Otello, Giuseppe Verdi, libreto de Arrigo Boito, basado en la obra de Shakespeare. Gregory Kunde, Ermonela Jaho, Alexey Dolgov, George Petean, Vincenç Esteve, […]. Orquesta Titular del Teatro Real, Renato Palumbo (dir.); Coro Titular del Teatro Real, Andrés Máspero (dir.). Nueva producción del Teatro Real en coproducción con la English National Opera y la Ópera Real de Estocolmo. David Alden (dir. de escena). Teatro Real, 27 de septiembre de 2016.

Casi siempre resultan más interesantes los mundos entre los renglones que la arquitectura simple de las palabras. Los pasillos anejos a los ambigús de los teatros de ópera están empapelados de conversaciones que se nutren en exceso de unas sinopsis que, parafraseando libremente al poeta, callan más de lo que dicen, aunque digan la verdad. El discurso oficial es que Otello va de celos. Pero no. O al menos no parece ese el espíritu último, sino sólo su manifestación más obvia. Esos celos son la fiebre, pero no la enfermedad. Debajo de Shakespeare o de Verdi o de Boito anida la certeza del desequilibrio, la idea de que aquello de la balanza entre contrarios es un invento para iletrados emocionales y que el ser humano se siente más cómodo en lo trágico que en la carcajada. Por resumir, la mansedumbre del bien frente al mal en catarata.

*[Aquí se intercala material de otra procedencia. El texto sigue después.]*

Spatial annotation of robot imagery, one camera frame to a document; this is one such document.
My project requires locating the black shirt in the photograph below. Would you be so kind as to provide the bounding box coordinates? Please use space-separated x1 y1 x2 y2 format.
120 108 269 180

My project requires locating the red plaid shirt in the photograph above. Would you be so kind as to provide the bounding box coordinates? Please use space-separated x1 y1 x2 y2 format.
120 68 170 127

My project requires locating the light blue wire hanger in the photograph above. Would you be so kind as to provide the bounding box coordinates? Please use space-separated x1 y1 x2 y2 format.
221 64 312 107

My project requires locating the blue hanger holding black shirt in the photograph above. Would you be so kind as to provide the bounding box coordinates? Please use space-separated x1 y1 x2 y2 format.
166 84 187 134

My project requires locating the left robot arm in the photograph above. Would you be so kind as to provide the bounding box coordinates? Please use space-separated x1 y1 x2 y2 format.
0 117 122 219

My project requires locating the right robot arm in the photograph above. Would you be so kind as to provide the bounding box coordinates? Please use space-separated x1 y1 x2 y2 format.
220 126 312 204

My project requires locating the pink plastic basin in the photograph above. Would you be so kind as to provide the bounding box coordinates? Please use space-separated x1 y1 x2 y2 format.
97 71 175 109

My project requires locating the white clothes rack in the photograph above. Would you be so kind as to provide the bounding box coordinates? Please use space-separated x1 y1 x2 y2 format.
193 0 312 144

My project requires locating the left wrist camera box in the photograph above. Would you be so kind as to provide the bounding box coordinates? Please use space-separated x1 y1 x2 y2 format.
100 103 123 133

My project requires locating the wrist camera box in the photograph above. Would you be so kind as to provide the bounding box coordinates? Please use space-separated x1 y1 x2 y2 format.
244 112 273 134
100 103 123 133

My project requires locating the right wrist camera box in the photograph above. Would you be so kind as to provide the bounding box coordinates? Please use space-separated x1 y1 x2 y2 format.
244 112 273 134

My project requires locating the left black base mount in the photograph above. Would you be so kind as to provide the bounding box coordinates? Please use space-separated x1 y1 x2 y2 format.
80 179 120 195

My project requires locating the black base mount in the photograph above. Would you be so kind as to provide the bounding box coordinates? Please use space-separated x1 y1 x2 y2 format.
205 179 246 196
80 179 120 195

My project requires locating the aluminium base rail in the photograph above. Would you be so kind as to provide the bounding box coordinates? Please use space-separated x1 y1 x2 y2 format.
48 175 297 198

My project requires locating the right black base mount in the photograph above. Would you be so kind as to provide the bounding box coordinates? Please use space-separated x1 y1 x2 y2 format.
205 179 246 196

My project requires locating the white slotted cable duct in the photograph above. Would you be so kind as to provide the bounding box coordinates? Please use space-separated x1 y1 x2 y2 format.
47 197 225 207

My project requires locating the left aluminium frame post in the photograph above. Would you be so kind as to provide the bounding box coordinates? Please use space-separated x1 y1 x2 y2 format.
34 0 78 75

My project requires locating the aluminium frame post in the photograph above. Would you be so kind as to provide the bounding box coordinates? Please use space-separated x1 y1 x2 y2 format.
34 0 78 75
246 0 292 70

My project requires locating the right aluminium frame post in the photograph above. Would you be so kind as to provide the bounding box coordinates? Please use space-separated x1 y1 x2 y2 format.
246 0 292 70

El Teatro Real decidió abrir la temporada en una mezcla siempre arriesgada entre el crepúsculo verdiano y el Shakespeare maduro, con un montaje de buen fondo pero aspecto neutro y un reparto con menos pirotecnia de la que se esperaba, en parte por la ausencia de la Desdémona de Krassimira Stoyanova, que canceló a última hora. Y es arriesgado inaugurar con Otello porque el nivel de matiz que precisa y la gramática de la violencia tan brutal que practica están al alcance de muy pocos a estas alturas de temporada. La idea del montaje de David Alden partía de una buena premisa: la decrepitud del presente. Se muestra un único escenario móvil con alguna variación que está resquebrajado, descascarillado en todo punto y con una utilización de los iconos cercana a nivel estético a lo que podría ser un Bizancio low cost, 500 años tras la caída de Constantinopla. La nostalgia del ayer está tan presente como la incapacidad para afrontar lo nuevo sin mirar atrás; pero tras las sensaciones iniciales, la inmovilidad escénica acaba por entorpecer la continuidad dramática, y en el vacío de elementos sobre las tablas la cama ha de ser también el puerto, y la mesa de los estrategas es a su vez el jardín del ardor. Demasiadas cosas dejadas a la imaginación del espectador, que ha de vestir y desvestir íntimamente toda la desnudez que el montaje nos arroja.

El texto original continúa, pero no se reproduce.